**Your goal:** Go through the records and copy each line where the string "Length" occurs.

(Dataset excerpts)
▬▬▬
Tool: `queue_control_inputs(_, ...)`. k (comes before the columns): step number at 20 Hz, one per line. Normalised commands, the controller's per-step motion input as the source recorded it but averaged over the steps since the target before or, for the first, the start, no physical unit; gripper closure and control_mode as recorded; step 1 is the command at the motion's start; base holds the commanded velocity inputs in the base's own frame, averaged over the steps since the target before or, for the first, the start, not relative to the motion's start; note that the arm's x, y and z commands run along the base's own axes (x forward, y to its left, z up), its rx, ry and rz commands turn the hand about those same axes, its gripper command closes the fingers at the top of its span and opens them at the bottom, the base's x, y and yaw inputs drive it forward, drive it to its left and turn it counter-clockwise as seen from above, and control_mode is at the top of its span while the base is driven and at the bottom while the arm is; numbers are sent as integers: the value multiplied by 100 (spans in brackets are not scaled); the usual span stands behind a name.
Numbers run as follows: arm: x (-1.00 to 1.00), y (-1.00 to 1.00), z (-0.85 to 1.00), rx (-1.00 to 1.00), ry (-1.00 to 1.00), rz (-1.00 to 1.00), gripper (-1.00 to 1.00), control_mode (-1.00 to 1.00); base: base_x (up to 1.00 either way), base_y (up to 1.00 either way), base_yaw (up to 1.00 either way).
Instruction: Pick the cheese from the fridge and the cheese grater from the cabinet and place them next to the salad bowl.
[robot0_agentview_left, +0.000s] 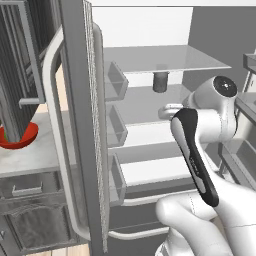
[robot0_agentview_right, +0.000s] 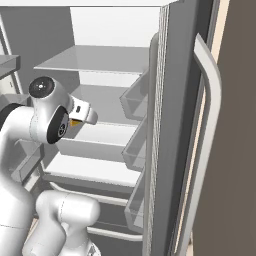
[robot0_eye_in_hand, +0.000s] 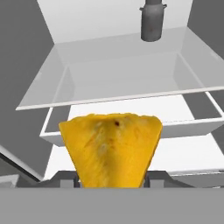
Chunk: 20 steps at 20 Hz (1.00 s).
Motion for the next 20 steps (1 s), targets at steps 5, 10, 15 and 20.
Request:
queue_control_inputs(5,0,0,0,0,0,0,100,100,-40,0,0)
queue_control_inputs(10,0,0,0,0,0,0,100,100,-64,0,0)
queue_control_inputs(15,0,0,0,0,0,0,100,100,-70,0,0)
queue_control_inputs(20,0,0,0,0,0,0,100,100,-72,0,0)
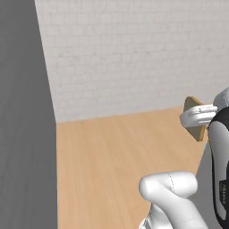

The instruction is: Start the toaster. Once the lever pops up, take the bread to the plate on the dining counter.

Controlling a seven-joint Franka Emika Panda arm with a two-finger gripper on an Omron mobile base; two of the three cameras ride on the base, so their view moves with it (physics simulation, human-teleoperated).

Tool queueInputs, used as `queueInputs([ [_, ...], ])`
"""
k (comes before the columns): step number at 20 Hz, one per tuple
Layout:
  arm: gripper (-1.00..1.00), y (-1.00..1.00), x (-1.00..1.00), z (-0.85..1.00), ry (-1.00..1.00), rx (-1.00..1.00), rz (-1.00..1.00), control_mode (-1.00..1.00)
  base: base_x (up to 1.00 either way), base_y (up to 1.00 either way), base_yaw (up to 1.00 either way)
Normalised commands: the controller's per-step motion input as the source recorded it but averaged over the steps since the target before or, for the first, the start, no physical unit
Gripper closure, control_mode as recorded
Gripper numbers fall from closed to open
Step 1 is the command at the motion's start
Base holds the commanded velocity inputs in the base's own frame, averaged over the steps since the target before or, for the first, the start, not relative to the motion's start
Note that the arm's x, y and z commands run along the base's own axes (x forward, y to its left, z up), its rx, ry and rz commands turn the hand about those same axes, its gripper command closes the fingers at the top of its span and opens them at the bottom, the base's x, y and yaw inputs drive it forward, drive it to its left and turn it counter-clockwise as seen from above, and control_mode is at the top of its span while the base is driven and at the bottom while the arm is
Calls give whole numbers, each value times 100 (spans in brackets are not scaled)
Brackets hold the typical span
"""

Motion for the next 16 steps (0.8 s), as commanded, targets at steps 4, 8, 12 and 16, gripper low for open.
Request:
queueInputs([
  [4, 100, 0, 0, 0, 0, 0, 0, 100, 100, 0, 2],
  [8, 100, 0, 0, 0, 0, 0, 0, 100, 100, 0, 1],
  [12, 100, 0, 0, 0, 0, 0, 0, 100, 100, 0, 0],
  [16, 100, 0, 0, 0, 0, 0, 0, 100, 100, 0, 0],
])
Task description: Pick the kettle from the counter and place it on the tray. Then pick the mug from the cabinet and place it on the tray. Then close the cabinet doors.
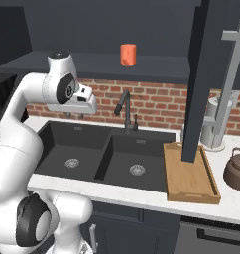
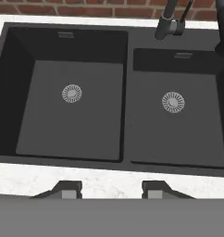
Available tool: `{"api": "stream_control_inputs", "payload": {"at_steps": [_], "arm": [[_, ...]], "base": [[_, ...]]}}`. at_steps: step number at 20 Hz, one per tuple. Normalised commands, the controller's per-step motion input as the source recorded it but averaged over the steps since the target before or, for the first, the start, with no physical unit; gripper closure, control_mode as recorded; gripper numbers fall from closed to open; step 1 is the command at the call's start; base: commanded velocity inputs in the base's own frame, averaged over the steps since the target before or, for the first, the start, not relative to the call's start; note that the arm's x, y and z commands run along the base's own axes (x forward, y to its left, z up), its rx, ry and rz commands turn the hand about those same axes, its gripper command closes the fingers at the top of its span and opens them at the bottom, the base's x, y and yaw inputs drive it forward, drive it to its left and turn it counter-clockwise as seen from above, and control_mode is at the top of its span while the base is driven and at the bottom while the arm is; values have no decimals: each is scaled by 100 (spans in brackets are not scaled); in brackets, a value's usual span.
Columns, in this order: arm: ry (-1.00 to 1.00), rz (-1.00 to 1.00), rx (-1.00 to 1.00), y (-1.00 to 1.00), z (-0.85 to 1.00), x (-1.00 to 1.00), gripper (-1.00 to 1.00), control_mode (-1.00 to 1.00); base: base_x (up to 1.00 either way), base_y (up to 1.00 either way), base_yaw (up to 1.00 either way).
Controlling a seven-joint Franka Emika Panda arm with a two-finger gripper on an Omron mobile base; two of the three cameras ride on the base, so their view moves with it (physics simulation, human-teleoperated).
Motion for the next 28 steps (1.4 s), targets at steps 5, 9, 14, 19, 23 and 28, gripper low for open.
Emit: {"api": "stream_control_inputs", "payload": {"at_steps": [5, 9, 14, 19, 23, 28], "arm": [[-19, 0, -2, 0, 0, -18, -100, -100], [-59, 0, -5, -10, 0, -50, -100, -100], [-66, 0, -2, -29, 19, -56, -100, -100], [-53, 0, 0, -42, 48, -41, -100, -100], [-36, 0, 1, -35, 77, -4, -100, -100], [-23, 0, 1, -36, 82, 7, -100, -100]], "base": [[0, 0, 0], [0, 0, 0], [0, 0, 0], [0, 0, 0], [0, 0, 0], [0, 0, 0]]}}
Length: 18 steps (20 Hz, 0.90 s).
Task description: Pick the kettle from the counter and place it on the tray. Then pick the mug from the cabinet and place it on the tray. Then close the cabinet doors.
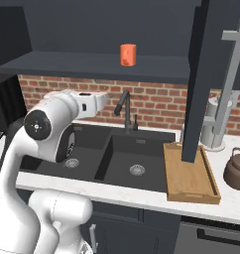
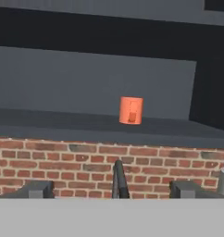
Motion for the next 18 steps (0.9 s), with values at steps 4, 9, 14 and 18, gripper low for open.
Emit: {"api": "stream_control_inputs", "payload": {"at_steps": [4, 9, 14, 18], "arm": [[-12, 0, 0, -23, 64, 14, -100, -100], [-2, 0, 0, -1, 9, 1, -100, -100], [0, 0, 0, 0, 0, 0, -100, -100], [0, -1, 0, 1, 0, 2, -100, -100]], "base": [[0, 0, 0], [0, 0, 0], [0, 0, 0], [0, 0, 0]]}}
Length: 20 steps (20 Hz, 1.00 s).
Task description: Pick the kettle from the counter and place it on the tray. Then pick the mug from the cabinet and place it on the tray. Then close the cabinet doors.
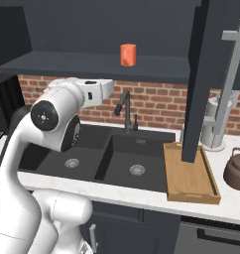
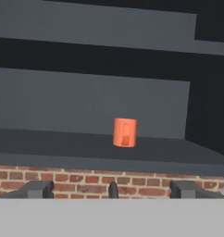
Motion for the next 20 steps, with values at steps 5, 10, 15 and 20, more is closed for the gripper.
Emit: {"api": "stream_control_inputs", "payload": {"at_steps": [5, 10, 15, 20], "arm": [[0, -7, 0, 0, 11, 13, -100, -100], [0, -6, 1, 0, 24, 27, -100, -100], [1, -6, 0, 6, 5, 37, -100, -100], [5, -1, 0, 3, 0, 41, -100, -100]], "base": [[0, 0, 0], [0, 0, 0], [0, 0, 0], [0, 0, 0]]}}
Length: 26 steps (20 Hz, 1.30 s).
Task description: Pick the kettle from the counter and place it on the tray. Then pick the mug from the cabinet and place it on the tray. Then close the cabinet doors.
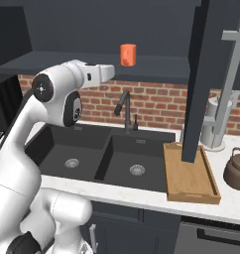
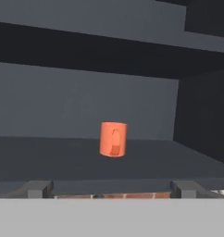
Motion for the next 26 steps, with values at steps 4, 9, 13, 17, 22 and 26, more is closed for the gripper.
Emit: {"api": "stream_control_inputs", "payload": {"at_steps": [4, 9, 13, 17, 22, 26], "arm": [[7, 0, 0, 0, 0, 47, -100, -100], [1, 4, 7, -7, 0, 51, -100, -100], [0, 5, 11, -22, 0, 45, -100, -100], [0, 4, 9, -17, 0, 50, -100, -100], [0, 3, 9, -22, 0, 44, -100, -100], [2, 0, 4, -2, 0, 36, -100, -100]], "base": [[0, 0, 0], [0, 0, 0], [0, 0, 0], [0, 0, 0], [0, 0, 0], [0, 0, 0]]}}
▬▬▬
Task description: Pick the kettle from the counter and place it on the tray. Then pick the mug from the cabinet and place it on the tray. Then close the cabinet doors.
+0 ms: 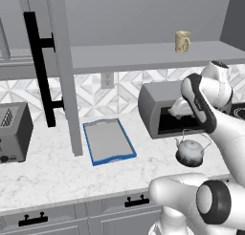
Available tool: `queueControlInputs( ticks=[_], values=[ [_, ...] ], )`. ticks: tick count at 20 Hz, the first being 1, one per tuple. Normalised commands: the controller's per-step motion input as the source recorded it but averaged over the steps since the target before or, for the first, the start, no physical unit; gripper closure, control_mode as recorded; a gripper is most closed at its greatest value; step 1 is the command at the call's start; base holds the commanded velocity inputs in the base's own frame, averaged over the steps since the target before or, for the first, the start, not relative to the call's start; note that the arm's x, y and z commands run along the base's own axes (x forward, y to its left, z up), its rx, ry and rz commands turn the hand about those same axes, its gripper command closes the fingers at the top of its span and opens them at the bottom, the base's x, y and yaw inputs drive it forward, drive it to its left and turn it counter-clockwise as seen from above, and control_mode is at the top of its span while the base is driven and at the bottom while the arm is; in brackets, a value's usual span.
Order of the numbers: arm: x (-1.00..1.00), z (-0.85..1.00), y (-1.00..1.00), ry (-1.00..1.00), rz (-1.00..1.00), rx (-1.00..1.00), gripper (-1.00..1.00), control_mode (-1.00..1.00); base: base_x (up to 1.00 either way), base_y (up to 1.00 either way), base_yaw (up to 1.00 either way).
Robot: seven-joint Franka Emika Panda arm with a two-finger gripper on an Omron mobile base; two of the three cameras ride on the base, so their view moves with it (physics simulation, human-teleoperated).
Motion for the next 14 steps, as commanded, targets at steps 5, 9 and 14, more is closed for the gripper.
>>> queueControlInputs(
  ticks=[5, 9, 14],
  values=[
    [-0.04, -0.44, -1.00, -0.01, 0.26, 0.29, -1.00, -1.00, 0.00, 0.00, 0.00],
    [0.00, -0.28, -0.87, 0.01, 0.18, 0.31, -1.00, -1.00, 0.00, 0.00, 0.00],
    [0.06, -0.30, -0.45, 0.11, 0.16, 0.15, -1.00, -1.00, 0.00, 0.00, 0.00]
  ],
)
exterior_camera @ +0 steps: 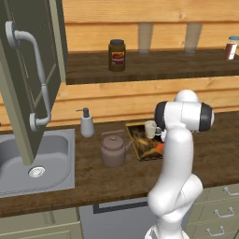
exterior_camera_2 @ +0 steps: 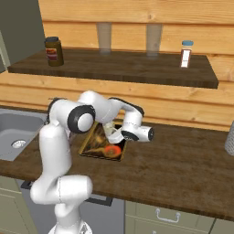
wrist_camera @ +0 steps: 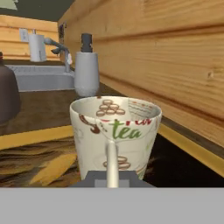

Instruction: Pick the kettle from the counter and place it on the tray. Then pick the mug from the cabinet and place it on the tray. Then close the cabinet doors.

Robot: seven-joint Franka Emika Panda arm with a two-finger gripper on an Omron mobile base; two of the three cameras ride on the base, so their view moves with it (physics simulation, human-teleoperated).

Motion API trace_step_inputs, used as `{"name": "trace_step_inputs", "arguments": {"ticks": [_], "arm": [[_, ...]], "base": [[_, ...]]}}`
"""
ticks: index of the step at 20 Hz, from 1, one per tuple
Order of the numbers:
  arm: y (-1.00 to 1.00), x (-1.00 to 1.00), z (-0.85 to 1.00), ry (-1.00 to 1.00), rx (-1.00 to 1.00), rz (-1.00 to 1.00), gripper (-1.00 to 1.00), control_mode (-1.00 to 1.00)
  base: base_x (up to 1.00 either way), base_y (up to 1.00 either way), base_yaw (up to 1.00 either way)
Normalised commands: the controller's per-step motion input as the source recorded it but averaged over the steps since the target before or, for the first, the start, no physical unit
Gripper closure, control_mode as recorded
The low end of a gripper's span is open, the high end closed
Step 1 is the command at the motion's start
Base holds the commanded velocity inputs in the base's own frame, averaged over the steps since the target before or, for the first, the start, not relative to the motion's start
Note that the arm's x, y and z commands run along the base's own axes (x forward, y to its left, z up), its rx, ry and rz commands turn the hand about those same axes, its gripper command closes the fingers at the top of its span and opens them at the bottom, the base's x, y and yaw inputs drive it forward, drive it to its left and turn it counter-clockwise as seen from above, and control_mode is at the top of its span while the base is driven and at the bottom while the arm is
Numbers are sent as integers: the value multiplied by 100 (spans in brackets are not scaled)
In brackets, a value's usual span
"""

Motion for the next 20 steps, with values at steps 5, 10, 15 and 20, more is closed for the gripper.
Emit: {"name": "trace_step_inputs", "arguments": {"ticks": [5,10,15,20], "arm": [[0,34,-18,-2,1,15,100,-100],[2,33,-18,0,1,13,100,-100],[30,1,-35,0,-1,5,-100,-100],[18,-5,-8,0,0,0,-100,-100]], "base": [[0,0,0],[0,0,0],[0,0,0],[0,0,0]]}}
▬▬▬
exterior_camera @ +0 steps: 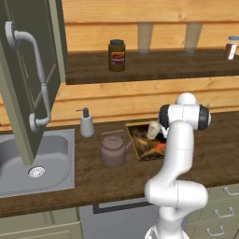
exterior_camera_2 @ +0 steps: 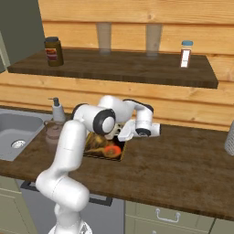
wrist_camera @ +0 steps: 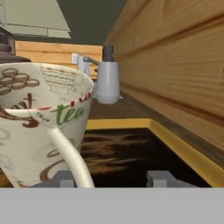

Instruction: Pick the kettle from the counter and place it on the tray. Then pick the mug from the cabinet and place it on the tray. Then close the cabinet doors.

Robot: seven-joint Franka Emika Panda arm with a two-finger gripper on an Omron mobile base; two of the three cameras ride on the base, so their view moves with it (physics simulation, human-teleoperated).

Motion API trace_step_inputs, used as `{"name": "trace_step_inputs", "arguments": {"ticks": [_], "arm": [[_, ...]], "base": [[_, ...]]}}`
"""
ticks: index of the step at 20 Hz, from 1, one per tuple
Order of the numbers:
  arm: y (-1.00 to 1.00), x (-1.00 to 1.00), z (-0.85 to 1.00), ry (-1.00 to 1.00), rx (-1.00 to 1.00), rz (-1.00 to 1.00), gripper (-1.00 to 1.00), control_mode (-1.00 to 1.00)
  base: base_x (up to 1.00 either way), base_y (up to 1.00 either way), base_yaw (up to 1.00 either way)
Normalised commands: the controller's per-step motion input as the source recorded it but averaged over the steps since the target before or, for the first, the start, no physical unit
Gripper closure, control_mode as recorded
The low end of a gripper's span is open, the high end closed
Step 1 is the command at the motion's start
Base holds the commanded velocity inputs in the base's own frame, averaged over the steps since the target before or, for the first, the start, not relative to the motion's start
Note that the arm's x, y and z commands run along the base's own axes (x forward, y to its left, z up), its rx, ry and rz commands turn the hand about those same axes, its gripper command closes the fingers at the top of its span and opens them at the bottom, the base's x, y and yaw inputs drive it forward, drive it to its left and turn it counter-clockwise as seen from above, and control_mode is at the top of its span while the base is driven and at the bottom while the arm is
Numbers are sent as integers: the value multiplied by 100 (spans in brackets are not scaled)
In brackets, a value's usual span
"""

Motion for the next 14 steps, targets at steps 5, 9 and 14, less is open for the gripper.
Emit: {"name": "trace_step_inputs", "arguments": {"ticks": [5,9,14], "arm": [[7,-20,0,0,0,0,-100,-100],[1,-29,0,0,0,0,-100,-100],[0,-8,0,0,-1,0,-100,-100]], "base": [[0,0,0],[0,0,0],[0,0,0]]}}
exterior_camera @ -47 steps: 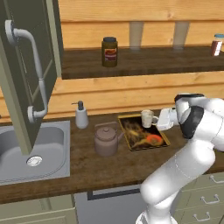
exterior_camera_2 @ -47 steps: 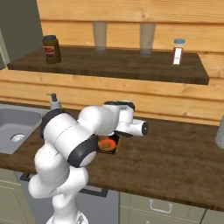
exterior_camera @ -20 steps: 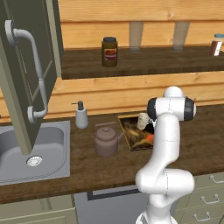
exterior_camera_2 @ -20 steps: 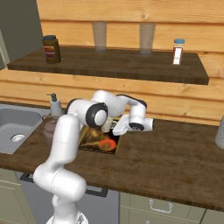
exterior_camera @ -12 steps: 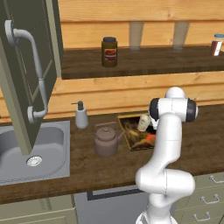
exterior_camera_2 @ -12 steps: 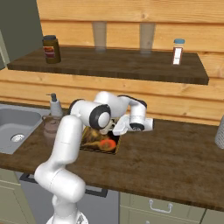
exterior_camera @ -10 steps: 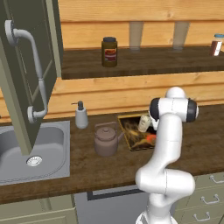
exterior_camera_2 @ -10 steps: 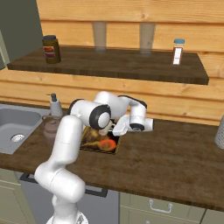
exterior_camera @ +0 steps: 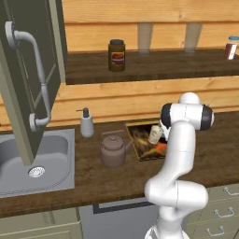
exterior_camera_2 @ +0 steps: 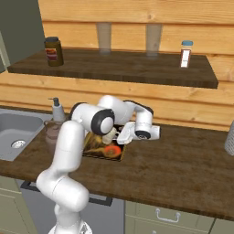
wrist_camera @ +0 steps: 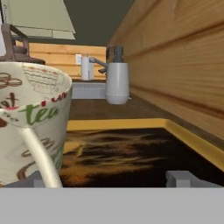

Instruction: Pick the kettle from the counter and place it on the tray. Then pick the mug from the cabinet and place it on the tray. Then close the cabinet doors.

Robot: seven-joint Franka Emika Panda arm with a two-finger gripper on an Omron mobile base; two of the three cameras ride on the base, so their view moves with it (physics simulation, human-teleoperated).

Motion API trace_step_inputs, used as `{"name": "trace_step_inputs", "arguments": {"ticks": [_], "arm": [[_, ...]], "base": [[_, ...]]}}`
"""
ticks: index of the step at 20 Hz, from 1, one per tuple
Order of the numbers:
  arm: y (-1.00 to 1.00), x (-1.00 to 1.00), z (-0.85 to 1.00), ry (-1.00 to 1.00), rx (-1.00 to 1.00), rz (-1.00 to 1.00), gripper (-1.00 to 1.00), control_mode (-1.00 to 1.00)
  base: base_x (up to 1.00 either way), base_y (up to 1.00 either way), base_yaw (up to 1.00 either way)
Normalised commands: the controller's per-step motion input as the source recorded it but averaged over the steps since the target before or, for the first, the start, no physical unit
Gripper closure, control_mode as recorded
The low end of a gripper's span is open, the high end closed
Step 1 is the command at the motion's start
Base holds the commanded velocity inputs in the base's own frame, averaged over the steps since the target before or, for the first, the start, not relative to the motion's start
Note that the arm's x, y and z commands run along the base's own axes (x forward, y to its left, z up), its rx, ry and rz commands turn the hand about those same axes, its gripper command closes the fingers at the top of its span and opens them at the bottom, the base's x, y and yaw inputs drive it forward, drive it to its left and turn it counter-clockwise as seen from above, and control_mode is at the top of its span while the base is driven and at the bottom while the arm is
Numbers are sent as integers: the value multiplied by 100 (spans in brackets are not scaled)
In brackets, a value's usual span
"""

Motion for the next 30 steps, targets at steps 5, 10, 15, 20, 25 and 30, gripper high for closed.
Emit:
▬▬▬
**Your solution:**
Length: 18 steps (20 Hz, 0.90 s).
Length: 20 steps (20 Hz, 1.00 s).
Length: 26 steps (20 Hz, 1.30 s).

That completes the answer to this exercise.